UNA SUPERIORE PEDAGOGIA DI VITA

Il che viene a confermare che la pedagogia della Chiesa, la quale propone un ideale - e quanto mirabile! - non è una pedagogia anacronistica e fuori tempo o inadeguata. Risponde invece, e appieno, alle aspirazioni sconfinate e sempre acute nel cuore moderno. Se si chiedesse alla gioventù, a tutti: non avete voi il desiderio della bellezza, della grandezza, della dignità morale, dell’eroismo, della bontà, dell’interpretazione giusta ed esauriente della definizione dell’uomo? Sì, sì, sarebbe la risposta; noi ci proponiamo, vogliamo ancora questi ideali. E, allora, dove cercarli? La Chiesa pone davanti a tutte le incalcolabili attese del cuore umano, ben dirigendone il dramma e il tormento, l’invito a guardare alla Madre, a Colei che impersona veramente la originaria, autentica idea di che cosa è l’uomo; immagine di Dio. Guarda a Maria - dice il materno richiamo - che è il modello della Chiesa e, piena di grazia, contiene in Se stessa tutto quanto la Chiesa può dare. Sii ammiratore, sii capace di scrutare, almeno con qualche sentimento, con qualche nostalgia buona, questo ideale purissimo di umanità che è la Madonna; di elevarti e rivolgerti a Lei con qualche preghiera.

«GUARDIAMO A TE, O MARIA!»

Un piccolo ricordo. Nell’istituto dove il Papa andava a scuola nella sua fanciullezza, c’era un cortile, e sulla parete principale gli educatori, i Padri Gesuiti, avevano collocato una statua della Madonna con una iscrizione semplice, popolare, ma oltremodo eloquente.
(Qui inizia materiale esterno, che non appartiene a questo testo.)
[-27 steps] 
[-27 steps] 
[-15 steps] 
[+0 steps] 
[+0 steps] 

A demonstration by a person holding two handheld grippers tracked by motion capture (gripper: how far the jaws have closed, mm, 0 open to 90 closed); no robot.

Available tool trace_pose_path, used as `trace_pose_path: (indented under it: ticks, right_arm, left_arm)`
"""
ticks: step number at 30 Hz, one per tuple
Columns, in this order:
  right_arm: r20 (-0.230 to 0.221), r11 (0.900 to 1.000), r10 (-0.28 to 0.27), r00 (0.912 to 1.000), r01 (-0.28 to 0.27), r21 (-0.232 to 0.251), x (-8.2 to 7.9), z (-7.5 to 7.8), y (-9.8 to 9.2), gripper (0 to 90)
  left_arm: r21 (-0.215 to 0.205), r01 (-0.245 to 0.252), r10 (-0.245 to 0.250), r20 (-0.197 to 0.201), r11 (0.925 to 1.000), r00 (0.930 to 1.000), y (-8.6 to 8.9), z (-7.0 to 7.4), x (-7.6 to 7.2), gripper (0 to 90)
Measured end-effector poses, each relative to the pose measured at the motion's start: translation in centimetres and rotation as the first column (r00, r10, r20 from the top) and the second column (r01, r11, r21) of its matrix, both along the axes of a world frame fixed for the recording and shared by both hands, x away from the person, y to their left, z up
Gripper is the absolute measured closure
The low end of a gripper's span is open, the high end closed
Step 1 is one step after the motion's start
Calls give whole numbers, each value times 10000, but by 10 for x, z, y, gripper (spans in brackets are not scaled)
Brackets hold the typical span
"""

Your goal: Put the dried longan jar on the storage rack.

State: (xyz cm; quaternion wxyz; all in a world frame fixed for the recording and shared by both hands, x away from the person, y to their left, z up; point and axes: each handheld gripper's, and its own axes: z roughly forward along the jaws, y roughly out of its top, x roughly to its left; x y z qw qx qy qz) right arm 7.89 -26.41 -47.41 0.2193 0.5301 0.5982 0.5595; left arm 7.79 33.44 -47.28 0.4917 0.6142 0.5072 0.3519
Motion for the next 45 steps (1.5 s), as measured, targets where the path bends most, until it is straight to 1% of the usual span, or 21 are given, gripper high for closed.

Diceva: Maria, dall’alto, guarda sui figli.

Ebbene, la bella frase, il riconoscimento dello sguardo che Maria fa scendere sopra di noi, può essere sempre accolto, trasformato, anzi, in volenterosa risposta: E noi, dal basso, guardiamo a Te, o Maria!

Il mirare alla Vergine Santissima è davvero atto consolatore, orientatore; e conferma nella nostra anima l’insegnamento testé ricordato: la fede, la speranza, la carità, le altre virtù. Dirige, in tal modo la nostra vita, oltre i termini della esistenza terrena, a quanto sarà al di là dei confini del tempo presente e dopo la scena umana transeunte ed effimera. Maria specialmente con questa festa bellissima, ci guida a questo eternale futuro; ce lo fa anelare e scorgere; ce ne dà la speranza, la certezza, il desiderio. Sorretti da così splendente realtà, sapremo, con gioia indicibile, che il nostro umile e faticoso pellegrinaggio terreno, illuminato da Maria, si trasforma nel cammino sicuro - iter para tutum - verso il Paradiso.